With the loss of productivity in the second half of March, combined with the other items we have commented on, we estimate the first quarter revenue was impacted within a range of approximately $4 million to $5 million. The majority of which is related to tax compliance work that will get recaptured later this year.
In addition, while the CARES Act and the economic relief measures enacted are helpful, the extended stay-at-home orders and the associated economic disruption have created financial distress throughout the economy. As Jerry commented, we have a large and diverse set of clients. With no particular concentration, but you should be aware that we increased our bad debt reserve by $2 million in the first quarter to recognize the increased payment risk in receivables.
Net debt expense for the first quarter of this year was 82 basis points of total revenue compared with 39 basis points in the first quarter a year ago. We made 3 acquisitions in the first quarter that will have an annualized revenue contribution of approximately $6.1 million. Acquisition-related spending in the first quarter was approximately $12.4 million. For the balance of 2020, earn-out payments for acquisitions previously closed are estimated at approximately $10.6 million; and for 2021, approximately $11 million; for 2022, approximately $7.7 million; and for 2023, $700,000; and for 2024, approximately $200,000.
During the first quarter, we repurchased approximately 1.2 million shares of our common stock at a cost of approximately $29.5 million. As COVID-19-related issues became disruptive to the business environment, in mid-March, we suspended further share repurchases. With the share repurchase activity to date, we expect our full year fully diluted share count at approximately 55.5 million shares.
Now let me turn to how we are dealing with the current environment. In normal conditions, CBIZ generates strong cash flow from operations. As we enter the second quarter, we are managing our liquidity very carefully. We want to navigate through this period and emerge with financial capacity and the wherewithal to take advantage of acquisition and other investment opportunities that lie ahead. To preserve cash, we are taking advantage of the CARES Act provision that enables companies to defer the payment of employer payroll taxes.

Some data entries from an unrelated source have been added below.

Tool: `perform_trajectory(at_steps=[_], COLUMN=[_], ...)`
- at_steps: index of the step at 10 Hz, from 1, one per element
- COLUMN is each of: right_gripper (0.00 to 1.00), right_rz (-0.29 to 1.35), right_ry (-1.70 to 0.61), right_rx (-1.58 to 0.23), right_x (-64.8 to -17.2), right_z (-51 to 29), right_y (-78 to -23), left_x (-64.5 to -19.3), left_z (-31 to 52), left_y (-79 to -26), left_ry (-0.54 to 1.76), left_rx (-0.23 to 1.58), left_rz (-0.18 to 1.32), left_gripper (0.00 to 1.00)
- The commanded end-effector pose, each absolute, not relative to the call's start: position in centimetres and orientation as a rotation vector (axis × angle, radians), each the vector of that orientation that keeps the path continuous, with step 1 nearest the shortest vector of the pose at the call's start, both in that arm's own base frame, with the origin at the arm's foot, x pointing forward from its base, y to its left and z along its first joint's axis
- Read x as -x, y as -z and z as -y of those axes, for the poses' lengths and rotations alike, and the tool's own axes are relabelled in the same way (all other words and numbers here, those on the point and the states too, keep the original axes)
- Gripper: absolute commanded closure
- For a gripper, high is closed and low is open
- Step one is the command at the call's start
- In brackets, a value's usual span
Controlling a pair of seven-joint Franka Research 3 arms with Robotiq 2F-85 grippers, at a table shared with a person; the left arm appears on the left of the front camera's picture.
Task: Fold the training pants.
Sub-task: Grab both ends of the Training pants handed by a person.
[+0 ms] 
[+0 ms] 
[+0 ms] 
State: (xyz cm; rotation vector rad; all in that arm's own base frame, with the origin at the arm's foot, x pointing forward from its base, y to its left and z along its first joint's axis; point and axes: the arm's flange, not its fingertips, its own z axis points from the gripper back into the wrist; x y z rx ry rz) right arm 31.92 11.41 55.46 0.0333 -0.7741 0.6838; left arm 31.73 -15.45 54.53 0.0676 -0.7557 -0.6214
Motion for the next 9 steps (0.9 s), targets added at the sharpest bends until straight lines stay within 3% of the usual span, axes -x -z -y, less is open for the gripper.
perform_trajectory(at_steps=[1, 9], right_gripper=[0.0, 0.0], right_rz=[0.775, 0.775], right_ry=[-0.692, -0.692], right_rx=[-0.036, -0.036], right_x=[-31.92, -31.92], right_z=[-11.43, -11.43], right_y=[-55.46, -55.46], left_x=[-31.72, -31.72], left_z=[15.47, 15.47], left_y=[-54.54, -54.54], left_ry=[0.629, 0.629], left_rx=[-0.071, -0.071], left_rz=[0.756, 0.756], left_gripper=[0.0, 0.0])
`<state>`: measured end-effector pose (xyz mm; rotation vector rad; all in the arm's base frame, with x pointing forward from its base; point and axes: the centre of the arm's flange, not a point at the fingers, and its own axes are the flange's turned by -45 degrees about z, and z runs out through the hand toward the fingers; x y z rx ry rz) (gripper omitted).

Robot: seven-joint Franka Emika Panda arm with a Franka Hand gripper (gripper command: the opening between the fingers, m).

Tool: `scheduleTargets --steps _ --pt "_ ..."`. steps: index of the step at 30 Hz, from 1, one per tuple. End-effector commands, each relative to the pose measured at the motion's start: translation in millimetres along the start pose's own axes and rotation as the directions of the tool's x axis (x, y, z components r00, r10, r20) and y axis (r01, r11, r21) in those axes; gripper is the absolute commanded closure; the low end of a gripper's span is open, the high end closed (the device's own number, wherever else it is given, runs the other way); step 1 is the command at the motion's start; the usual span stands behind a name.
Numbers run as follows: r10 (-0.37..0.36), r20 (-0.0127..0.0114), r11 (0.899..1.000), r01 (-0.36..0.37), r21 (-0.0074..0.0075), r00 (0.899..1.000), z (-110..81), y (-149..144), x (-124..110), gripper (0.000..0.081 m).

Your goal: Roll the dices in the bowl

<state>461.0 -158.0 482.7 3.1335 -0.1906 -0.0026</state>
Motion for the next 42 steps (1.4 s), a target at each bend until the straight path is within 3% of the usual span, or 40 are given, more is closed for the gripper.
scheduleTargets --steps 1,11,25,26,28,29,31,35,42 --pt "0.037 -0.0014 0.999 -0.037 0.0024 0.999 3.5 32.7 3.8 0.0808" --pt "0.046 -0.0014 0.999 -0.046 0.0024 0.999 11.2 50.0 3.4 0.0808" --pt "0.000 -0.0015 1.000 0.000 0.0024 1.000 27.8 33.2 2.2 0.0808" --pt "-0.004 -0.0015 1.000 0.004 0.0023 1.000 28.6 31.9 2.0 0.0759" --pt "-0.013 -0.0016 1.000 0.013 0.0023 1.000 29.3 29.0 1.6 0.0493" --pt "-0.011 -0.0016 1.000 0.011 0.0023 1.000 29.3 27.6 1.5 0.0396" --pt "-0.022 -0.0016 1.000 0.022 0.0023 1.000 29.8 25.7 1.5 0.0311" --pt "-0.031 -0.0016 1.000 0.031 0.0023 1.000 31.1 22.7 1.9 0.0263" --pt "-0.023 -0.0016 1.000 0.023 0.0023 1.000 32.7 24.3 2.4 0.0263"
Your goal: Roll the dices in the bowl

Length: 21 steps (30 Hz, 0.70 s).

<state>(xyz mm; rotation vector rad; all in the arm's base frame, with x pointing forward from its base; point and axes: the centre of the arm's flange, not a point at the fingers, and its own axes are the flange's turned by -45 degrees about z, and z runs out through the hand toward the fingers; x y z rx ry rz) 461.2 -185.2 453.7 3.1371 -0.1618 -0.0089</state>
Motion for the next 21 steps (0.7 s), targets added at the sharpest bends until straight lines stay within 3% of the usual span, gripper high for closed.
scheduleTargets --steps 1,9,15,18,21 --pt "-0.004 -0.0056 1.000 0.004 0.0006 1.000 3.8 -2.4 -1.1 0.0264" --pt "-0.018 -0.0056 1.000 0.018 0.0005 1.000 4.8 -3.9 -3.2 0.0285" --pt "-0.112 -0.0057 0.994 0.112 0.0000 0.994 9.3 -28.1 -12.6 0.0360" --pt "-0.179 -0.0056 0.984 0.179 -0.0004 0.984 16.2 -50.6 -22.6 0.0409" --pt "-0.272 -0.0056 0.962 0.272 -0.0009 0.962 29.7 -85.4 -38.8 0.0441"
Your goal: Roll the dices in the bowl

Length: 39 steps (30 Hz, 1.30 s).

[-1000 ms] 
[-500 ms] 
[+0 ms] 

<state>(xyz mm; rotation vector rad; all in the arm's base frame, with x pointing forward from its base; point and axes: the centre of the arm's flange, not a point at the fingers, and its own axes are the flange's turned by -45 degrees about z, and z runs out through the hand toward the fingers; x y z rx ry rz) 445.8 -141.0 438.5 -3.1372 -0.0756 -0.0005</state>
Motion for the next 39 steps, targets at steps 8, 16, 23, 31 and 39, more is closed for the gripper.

In addition, we are watching customer collections on receivables very carefully as clients take actions to preserve their own liquidity. Days sales outstanding on receivables was 94 days at the end of the first quarter this year compared with 97 days a year ago. I want to remind you that days sales outstanding typically increase in the first half of the year as we build receivables, and they normally liquidate into cash later in the year.
Our strong balance sheet has given us great flexibility to deploy capital for strategic investments. In late March, as we observed the dysfunction in the capital markets that was occurring at that time, we made a decision to draw down $210 million on our credit facility. Our liquidity is strong and this decision was made strictly as a precautionary measure to preserve our financial flexibility in the event further disruptions were encountered.
At the end of March, our cash position was $216.9 million. Net of the cash position, our debt outstanding was $166.1 million, which results in a net debt leverage as measured against our trailing 12-month EBITDA of 1.4x.
As Jerry outlined, we have taken a number of actions to manage expenditures and cash flows. In fact, with the actions taken to date, our cash position has improved by approximately $18 million from $216.9 million at the end of March to $234.5 million at the end of April. This is during a time when our normal seasonal pattern is to use cash.
This is very positive confirmation that our initial efforts are on track. But it remains very unclear what the ultimate impact may be. Like many others, we are actively modeling different scenarios and we have prepared contingency plans.
As a result of the high degree of uncertainty, as Jerry mentioned, we have withdrawn our guidance for the year. When business conditions are ready, we want to be well positioned to deploy capital for strategic investments and acquisitions, including the potential for further share repurchases.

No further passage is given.